-- Problem details --
Restate the data word for word. Leave the pictures out.
[[ Raw data, beginning ]]
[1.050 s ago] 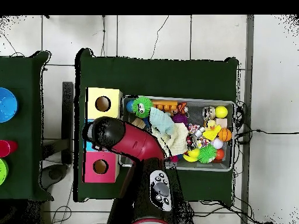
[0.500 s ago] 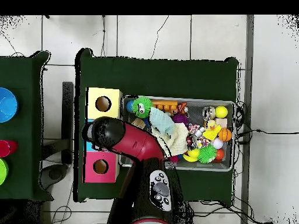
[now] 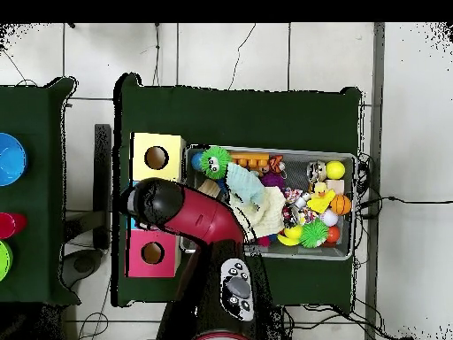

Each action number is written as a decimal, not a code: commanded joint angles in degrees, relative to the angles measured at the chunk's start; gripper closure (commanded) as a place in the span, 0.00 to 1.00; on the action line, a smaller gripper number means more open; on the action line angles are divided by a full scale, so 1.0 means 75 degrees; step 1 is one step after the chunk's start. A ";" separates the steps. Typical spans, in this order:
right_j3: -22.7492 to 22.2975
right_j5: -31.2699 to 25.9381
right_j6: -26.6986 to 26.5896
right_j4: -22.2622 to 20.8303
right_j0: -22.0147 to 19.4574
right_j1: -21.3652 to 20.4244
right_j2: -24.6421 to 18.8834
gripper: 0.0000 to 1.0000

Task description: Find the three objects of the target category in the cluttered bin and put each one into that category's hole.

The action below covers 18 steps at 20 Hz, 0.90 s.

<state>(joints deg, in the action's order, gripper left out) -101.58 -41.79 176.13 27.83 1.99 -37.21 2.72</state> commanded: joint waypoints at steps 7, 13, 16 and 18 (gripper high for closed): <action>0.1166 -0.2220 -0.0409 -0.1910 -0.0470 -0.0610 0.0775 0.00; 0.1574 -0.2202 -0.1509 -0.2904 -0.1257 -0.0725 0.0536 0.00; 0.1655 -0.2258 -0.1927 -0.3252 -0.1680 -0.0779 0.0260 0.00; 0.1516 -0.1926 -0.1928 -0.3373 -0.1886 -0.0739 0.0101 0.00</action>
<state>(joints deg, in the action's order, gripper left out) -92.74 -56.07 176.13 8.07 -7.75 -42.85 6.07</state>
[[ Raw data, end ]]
-- Answer space --
[1.050 s ago] 
[0.500 s ago] 
[now] 

Each action number is written as a decimal, not a code: commanded joint angles in degrees, relative to the angles measured at the chunk's start; gripper closure (commanded) as a place in the span, 0.00 to 1.00; on the action line, a smaller gripper number means more open; on the action line angles are divided by a full scale, so 1.0 means 75 degrees; step 1 is one step after the chunk's start. A ";" separates the steps. Typical spans, in this order:
right_j3: -22.7492 to 22.2975
right_j5: -31.2699 to 25.9381
right_j6: -26.6986 to 26.5896
right_j4: -22.2622 to 20.8303
right_j0: -22.0147 to 19.4574
right_j1: -21.3652 to 20.4244
right_j2: -24.6421 to 18.8834
gripper: 0.0000 to 1.0000

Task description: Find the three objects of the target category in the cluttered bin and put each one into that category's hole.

The action below covers 18 steps at 20 Hz, 0.90 s.

<state>(joints deg, in the action's order, gripper left out) -101.58 -41.79 176.13 27.83 1.99 -37.21 2.72</state> commanded: joint waypoints at steps 7, 13, 16 and 18 (gripper high for closed): <action>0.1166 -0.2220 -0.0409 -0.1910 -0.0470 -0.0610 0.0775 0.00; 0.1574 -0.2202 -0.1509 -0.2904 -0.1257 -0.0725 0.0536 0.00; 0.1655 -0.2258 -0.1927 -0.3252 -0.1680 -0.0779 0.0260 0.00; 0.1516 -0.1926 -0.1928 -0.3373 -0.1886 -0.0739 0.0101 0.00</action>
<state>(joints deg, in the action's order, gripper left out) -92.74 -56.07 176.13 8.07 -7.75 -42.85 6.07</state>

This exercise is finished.